■ **Brief**
Look through the records, and whenever a line includes the word "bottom", copy it.

■ **Supplied material**
▶
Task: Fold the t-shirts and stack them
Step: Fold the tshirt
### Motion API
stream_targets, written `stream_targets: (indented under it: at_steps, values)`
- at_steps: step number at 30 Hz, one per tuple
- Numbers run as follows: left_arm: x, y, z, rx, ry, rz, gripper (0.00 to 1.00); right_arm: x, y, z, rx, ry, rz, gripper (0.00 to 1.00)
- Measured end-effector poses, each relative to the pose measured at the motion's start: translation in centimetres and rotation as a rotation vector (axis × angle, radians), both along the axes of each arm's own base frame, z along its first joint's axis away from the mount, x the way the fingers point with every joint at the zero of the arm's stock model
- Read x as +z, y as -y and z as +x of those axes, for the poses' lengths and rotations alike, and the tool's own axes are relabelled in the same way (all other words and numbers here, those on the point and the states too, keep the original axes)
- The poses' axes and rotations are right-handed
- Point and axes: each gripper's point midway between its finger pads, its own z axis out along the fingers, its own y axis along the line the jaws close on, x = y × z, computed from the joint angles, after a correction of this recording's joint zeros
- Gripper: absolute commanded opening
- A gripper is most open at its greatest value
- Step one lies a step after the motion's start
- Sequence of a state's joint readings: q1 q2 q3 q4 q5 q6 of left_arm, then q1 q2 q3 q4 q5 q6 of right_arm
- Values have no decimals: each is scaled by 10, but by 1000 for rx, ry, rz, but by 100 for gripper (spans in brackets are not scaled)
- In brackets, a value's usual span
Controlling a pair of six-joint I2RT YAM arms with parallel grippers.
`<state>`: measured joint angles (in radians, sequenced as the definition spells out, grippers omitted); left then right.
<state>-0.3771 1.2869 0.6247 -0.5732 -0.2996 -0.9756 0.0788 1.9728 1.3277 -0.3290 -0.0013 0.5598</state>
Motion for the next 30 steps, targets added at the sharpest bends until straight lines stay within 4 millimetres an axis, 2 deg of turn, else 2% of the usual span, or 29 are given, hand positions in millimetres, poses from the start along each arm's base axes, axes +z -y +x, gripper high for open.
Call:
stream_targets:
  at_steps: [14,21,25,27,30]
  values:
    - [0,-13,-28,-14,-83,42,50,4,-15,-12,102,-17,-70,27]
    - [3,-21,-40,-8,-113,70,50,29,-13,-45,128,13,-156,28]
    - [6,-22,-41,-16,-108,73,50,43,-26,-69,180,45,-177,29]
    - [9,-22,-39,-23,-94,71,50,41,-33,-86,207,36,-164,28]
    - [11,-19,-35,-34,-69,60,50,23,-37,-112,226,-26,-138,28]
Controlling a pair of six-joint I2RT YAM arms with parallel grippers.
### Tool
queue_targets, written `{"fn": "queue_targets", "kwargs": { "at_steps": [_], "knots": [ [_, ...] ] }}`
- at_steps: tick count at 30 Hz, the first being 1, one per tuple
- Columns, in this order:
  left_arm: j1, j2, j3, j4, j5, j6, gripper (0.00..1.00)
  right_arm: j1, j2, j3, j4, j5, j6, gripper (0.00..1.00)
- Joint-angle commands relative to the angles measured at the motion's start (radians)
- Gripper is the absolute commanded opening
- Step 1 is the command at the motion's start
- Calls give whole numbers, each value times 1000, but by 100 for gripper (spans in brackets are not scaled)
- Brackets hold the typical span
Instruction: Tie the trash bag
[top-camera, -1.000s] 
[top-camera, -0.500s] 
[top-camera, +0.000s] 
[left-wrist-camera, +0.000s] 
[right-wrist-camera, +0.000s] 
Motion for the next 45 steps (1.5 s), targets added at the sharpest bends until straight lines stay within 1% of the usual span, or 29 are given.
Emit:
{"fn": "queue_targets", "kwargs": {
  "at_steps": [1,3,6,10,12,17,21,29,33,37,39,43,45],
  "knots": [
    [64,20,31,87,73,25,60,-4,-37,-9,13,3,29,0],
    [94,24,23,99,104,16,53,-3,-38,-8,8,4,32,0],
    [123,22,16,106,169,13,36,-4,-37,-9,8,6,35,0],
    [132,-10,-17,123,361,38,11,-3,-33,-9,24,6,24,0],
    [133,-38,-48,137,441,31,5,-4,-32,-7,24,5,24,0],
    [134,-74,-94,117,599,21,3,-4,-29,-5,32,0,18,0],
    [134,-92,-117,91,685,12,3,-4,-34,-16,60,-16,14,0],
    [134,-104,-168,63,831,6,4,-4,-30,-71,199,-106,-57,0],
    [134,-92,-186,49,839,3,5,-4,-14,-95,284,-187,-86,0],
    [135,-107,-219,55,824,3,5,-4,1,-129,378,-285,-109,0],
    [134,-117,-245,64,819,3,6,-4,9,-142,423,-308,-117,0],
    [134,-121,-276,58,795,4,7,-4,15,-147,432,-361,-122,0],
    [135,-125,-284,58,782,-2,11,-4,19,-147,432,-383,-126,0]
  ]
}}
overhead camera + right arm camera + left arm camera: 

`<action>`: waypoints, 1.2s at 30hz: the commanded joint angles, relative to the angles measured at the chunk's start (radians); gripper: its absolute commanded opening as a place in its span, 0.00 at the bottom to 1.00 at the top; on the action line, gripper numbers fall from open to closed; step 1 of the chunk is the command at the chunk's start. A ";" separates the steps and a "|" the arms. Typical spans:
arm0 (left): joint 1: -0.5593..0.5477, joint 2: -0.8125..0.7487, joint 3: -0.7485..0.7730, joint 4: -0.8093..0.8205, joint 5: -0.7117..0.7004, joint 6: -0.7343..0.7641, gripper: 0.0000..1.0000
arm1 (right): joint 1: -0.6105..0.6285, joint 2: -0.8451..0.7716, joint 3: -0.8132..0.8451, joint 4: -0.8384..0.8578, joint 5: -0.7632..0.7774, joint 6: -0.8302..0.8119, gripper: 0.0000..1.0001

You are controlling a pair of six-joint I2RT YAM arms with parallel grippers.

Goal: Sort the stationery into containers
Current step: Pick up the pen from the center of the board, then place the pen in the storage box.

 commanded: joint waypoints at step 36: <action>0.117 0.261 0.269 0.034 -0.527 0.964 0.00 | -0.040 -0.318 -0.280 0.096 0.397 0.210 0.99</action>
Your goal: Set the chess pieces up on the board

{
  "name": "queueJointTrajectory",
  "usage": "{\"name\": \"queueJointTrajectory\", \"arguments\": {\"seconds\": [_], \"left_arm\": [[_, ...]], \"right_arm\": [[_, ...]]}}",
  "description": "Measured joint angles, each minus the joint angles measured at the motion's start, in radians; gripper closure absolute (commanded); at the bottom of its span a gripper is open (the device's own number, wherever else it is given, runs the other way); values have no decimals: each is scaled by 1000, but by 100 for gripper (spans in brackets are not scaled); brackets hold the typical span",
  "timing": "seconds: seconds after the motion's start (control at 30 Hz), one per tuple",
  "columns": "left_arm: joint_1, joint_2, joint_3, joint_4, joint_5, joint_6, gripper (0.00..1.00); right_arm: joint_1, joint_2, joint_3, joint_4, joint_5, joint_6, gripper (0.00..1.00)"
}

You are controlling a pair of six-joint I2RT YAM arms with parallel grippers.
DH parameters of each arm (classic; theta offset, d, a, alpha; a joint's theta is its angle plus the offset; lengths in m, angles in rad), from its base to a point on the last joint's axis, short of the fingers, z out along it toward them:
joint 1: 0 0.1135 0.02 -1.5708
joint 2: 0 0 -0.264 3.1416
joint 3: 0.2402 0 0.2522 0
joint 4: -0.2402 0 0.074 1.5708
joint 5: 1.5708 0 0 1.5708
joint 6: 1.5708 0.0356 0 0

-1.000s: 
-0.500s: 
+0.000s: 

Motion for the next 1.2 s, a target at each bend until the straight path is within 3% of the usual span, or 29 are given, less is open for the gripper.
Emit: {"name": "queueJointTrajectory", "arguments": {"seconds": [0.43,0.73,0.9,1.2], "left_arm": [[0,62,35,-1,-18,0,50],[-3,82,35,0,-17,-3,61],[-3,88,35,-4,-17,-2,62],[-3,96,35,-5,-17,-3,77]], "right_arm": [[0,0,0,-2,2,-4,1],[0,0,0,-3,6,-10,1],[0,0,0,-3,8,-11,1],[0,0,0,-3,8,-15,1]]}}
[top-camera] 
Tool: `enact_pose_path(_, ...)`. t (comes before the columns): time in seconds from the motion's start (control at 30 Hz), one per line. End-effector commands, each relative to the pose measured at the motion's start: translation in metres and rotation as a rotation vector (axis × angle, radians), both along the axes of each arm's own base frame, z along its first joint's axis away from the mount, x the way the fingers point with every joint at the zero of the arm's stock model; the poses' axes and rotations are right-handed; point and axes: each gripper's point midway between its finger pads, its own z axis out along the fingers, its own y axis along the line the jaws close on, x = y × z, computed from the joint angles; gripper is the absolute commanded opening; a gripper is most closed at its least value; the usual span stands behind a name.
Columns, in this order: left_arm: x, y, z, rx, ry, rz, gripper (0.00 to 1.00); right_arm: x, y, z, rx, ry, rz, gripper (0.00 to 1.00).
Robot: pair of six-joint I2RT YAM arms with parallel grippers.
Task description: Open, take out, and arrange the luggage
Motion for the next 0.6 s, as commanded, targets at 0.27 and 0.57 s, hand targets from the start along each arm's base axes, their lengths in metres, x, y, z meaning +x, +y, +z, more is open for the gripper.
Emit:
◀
■ **Your response**
`<action>`: waypoints, 1.2s at 30hz: the commanded joint angles, relative to the angles measured at the chunk's start (radians); gripper: its absolute commanded opening as a place in its span, 0.00 at the bottom to 1.00 at the top; on the action line, gripper numbers fall from open to closed; step 1 of the chunk is the command at the chunk's start. A ";" separates the steps and a "|" the arms. Typical spans:
  "description": "Measured joint angles, each minus the joint angles measured at the motion's start, in radians; gripper closure absolute (commanded); at the bottom of its span a gripper is open (the device's own number, wherever else it is given, runs the other way); values have no decimals: each is scaled by 1000, but by 100 for gripper (spans in brackets are not scaled); brackets hold the typical span",

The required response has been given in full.